WHAT THE EXERCISE ASKS:
Lines from the entries below that hold "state" form the answer; copy all of them.

Stored items:
::::::

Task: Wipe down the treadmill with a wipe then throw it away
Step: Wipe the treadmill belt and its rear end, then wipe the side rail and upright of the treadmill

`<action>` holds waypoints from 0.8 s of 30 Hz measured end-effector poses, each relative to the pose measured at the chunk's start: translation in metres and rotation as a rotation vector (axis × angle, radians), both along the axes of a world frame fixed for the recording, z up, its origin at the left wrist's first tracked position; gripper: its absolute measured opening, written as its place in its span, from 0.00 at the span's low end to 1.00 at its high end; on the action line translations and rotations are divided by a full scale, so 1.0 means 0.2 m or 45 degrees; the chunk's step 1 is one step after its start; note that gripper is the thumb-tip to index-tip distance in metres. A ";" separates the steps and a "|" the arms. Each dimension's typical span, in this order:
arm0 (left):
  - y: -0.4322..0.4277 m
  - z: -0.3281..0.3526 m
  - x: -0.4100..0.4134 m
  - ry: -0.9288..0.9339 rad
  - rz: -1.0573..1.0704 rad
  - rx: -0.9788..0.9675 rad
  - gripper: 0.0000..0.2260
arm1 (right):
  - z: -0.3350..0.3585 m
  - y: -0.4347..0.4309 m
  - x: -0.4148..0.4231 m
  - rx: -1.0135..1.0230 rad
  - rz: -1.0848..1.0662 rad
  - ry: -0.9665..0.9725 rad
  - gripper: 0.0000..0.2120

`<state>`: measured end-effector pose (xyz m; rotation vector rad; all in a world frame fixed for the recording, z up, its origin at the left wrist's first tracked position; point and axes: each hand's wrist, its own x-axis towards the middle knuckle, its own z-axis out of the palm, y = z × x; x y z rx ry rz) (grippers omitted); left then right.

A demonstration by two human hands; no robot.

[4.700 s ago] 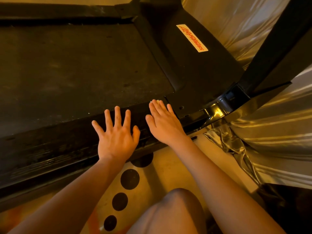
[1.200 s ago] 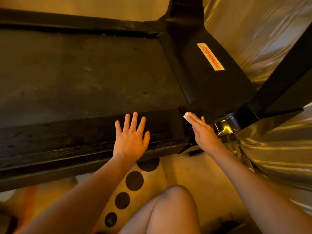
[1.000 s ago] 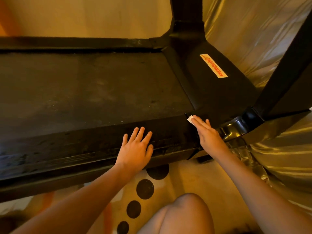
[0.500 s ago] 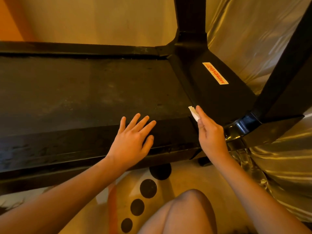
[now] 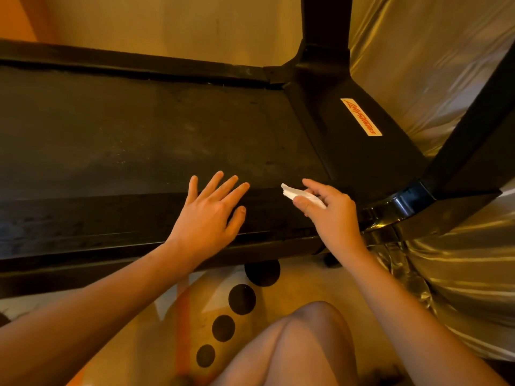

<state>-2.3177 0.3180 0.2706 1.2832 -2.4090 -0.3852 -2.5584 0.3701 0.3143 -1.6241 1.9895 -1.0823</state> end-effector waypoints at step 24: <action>-0.03 0.19 0.10 0.172 -0.007 -0.355 0.25 | 0.40 -0.03 0.24 -0.459 -0.002 0.216 0.18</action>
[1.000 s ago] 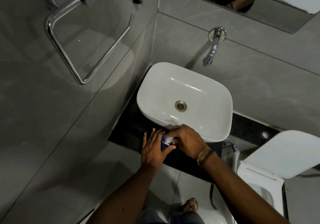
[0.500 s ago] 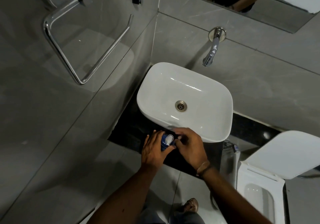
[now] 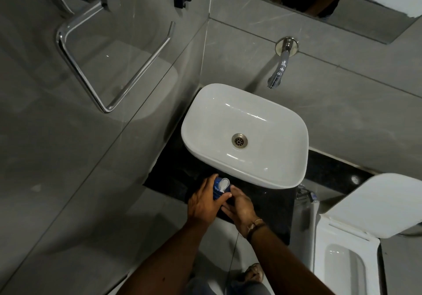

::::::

RESULT:
`<state>`: measured end-effector pose (xyz m; rotation vector rad; all in a world frame fixed for the recording, z up, its origin at the left wrist's first tracked position; point and axes: each hand's wrist, its own x-axis towards the middle knuckle, its own z-axis out of the palm, y = z × x; x y z rx ry rz) (grippers omitted); left then right.
<state>-2.3177 0.3180 0.2706 1.2832 -2.4090 -0.3852 -2.5584 0.3701 0.3143 -1.6241 1.9895 -1.0823</state> end-effector waypoints at step 24: <action>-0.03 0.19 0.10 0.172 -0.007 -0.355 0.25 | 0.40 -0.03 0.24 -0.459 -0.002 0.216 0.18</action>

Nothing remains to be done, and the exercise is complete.